We seemed to be on shakier ground, however, when confronted with those who said “That’s all very well, but there has to be something more to life than that”. It is easy to dismiss such concerns as naïve and unsophisticated but I think they need to be taken seriously. A complete rationalist philosophy must say something meaningful about our place in the world. I have been progressively developing a position on this over the last decade.
If it is true, as it almost certainly is, that, in the words of the English novelist, Julian Barnes: “…life is a matter of cosmic hazard, its fundamental purpose mere self-perpetuation, that it unfolds in emptiness, that our planet will one day drift in frozen silence, and that the human species will completely disappear and not be missed, because there is nobody and nothing out there to miss us”, then what is the meaning of it all?
Human life is not intrinsically meaningful. If it is to have meaning, this meaning must be given to it. The atheist or rationalist position is that we each give our own meaning to our lives by an act of will: we decide what the purpose or purposes of our lives will be, we decide its significance. It seems to me that this rationalist answer is far more satisfying than the religious answer, that the meaning of our lives is imposed on us from the outside by a deity, for his or her own purposes. The notion that we are pawns in god’s game makes our individual lives less, not more, meaningful.
Nor need the rationalist response be a mere bowing to inevitability. It can be a conscious act of embracing the world — what Robert Solomon called “the thoughtful love of life”. This means consciously and actively embracing one’s own life as the fortuitous outcome of 14 billion years of interaction between assorted particles of matter. Accepting death as a natural end to one’s life, and not clinging desperately to fantasies about a better life hereafter. Accepting that life can be tragic, that disaster can strike one at any time, and there are no imaginary friends looking after us and protecting us from evil. Seeing oneself as (a small) part of a grand and epic narrative that started with the big bang and progressed down through the formation of the galaxies and stars and planets, to the dawn of self-replicating life, to the blooming of a myriad forms of that life and to the evolution of the human species, celebrating the wonder of our species’ survival, and the scientific, artistic and social achievements of human civilisation, without minimising its capacity for destructiveness and the infliction of pain on others. Putting one’s trust in the natural world as the only world we have and seeing ourselves as an integral part of it, rather than as a special and favoured case that deserves exceptional treatment.

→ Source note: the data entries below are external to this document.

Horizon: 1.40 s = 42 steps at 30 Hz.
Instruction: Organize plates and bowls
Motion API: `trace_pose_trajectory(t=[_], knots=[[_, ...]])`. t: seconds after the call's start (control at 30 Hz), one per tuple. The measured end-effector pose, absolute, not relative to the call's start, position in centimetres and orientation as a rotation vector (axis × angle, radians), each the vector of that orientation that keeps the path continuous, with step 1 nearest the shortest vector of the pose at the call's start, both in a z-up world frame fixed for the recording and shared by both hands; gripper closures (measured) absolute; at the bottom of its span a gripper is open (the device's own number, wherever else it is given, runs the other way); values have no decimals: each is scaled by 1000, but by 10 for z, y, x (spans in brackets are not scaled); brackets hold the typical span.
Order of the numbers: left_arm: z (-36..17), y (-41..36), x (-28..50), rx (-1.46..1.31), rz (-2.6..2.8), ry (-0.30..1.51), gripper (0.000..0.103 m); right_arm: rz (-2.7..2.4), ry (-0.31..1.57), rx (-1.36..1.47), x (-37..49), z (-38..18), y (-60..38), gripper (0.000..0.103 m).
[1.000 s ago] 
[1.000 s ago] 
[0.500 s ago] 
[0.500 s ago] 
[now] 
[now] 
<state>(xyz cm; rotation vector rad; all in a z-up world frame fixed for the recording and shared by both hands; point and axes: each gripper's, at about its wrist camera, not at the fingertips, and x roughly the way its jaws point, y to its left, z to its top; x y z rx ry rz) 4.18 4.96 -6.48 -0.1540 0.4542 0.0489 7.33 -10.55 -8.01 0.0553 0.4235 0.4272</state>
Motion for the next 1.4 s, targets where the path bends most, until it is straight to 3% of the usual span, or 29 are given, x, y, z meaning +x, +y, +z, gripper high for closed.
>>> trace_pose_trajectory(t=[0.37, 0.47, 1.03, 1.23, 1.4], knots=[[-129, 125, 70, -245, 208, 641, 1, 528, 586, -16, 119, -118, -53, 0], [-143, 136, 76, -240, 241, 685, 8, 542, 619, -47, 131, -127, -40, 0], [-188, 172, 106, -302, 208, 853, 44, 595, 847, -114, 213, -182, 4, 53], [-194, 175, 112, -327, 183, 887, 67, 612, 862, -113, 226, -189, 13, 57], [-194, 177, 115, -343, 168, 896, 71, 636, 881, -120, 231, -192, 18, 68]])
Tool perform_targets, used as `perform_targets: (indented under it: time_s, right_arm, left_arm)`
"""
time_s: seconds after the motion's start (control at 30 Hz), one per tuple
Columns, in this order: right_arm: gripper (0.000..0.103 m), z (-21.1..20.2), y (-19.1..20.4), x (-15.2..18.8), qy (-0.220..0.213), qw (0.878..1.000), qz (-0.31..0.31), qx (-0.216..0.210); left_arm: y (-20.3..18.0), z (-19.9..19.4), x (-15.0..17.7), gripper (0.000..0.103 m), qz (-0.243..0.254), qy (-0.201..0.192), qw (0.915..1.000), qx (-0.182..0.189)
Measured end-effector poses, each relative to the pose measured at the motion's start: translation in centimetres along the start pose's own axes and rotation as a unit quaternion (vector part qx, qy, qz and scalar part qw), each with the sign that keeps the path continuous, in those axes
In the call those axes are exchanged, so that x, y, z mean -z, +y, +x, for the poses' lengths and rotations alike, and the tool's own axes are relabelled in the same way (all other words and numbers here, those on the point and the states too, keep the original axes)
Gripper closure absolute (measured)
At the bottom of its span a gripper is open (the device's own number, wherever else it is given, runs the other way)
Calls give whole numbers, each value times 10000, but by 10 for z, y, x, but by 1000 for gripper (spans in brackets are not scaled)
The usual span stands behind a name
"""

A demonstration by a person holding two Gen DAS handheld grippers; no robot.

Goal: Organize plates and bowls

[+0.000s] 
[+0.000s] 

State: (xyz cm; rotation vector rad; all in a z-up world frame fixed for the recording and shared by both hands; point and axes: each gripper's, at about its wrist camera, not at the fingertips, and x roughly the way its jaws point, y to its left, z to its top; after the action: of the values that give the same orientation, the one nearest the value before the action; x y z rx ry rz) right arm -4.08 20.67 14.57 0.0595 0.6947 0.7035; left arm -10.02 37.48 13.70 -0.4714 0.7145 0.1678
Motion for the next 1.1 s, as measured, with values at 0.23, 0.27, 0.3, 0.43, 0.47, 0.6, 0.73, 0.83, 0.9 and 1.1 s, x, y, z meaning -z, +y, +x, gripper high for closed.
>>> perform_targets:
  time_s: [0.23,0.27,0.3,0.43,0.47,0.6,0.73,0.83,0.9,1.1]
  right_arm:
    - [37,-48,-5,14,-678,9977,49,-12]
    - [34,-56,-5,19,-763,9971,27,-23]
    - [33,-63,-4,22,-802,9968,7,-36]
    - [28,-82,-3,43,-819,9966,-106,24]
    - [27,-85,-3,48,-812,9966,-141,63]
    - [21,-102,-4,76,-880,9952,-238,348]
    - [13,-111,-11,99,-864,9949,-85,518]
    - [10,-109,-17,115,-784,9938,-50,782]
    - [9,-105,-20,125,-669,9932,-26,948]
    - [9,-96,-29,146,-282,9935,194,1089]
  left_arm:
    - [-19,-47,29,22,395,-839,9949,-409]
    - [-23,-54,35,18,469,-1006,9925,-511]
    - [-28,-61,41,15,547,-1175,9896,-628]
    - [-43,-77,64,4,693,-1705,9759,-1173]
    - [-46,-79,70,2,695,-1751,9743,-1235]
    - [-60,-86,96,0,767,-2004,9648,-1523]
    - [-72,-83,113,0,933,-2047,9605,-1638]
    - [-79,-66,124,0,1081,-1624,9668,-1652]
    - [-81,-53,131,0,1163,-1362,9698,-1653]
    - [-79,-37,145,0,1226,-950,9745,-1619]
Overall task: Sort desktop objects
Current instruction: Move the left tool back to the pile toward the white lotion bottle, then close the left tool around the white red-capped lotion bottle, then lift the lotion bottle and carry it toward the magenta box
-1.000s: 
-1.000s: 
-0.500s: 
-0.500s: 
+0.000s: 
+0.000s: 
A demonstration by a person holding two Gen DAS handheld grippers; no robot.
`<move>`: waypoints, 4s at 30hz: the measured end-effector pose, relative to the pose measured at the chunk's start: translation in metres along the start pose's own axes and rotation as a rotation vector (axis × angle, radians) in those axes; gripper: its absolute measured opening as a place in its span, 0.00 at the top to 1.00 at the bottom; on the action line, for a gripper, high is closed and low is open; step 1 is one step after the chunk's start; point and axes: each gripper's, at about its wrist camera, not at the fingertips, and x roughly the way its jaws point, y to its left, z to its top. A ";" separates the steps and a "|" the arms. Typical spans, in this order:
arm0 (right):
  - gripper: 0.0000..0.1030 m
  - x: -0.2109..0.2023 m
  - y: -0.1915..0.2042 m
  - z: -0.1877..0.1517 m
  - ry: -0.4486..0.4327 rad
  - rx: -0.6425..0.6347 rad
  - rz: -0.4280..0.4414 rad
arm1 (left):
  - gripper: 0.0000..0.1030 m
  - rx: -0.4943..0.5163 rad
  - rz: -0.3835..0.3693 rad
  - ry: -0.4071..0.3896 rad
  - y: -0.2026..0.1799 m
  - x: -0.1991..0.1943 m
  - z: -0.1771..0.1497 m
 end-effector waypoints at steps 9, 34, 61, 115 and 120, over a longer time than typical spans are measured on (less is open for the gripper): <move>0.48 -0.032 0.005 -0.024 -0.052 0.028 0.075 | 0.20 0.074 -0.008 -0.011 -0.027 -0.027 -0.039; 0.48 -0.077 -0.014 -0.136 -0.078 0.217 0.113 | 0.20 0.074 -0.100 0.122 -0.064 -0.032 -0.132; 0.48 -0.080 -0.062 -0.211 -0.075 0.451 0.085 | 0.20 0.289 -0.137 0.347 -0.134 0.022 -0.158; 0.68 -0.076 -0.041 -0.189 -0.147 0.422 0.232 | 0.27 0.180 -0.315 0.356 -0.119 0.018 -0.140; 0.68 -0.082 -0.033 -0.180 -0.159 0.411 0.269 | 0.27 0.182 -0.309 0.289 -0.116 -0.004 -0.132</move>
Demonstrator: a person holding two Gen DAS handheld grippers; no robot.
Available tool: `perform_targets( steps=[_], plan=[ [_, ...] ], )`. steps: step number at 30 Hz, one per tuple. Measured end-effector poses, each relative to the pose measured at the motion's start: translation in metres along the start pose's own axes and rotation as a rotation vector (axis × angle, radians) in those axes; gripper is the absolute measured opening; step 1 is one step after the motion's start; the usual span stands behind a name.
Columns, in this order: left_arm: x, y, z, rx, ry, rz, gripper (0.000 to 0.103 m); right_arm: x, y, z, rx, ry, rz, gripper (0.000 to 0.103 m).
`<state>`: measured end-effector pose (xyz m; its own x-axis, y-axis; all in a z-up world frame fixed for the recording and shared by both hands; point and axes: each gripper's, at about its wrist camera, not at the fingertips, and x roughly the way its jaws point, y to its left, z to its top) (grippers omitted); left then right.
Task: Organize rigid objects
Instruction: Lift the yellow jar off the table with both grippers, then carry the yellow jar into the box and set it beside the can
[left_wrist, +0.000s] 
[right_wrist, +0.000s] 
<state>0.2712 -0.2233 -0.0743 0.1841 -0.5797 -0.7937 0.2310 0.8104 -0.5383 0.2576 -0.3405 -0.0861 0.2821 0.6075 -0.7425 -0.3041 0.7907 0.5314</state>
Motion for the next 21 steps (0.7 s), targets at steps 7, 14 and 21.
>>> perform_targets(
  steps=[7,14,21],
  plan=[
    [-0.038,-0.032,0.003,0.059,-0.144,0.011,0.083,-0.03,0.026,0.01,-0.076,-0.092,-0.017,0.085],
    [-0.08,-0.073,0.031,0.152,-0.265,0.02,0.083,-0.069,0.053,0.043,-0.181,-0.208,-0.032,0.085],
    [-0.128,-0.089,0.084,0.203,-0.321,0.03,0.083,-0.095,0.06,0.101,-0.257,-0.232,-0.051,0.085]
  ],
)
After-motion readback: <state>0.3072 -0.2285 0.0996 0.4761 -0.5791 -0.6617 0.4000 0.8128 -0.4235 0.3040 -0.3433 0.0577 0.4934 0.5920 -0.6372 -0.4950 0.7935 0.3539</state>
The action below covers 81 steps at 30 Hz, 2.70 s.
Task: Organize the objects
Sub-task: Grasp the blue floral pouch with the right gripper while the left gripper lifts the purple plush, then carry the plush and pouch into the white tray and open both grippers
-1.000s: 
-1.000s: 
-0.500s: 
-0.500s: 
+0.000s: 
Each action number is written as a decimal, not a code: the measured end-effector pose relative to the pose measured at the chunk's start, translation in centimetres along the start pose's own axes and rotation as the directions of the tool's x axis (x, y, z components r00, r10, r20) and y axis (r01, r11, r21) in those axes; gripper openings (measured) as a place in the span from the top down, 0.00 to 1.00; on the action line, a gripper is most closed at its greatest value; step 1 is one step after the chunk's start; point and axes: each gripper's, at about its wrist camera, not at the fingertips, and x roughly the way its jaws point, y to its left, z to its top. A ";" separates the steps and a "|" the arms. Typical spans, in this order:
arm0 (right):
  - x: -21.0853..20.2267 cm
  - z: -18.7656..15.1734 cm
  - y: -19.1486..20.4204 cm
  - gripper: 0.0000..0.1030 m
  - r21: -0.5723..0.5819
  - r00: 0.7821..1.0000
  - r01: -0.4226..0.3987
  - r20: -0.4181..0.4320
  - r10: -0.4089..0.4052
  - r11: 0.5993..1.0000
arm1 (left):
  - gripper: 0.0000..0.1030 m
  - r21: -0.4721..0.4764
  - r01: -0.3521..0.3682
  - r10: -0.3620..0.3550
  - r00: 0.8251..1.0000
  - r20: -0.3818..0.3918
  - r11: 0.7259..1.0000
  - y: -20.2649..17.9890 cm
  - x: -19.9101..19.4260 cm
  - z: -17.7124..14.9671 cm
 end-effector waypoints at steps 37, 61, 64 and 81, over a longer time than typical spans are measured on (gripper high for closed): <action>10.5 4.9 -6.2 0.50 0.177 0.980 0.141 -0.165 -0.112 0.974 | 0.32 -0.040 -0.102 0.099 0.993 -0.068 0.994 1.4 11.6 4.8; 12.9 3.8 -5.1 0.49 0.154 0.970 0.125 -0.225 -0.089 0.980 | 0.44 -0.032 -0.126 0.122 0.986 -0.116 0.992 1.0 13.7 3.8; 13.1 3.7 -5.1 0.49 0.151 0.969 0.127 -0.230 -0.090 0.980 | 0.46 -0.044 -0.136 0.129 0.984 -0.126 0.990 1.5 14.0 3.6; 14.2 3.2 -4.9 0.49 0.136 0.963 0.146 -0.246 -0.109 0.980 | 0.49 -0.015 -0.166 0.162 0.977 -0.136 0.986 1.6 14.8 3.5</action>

Involving oneself passionately in life and throwing oneself into it with all the mindfulness, and all the enthusiasm, and all the dedication, and all the discrimination, and all the thoughtfulness, and all the joyfulness, and all the care that one can muster.
As Charles Darwin wrote in the concluding sentence of The Origin of Species, “[t]here is grandeur in this view of life”.
However, no-one is compelled logically to approach life in this way. There are no deductive or inductive arguments why anybody should accept it. But, as the great Cambridge thinker Frank Plumpton Ramsay pointed out in 1925, there may be a good pragmatic reason:
“I find, just now at least, the world a pleasant and exciting place. You may find it depressing; I am sorry for you, and you despise me. But I have reason and you have none; you would only have a reason for despising me if your feeling corresponded to the fact in a way mine didn’t. But neither can correspond to the fact. The fact is not in itself good or bad; it is just that it thrills me but depresses you. On the other hand, I pity you with reason, because it is pleasanter to be thrilled than to be depressed, and not merely pleasanter but better for all one’s activities.”
It’s your choice.
This article was printed in the Australian Rationalist, June 2013.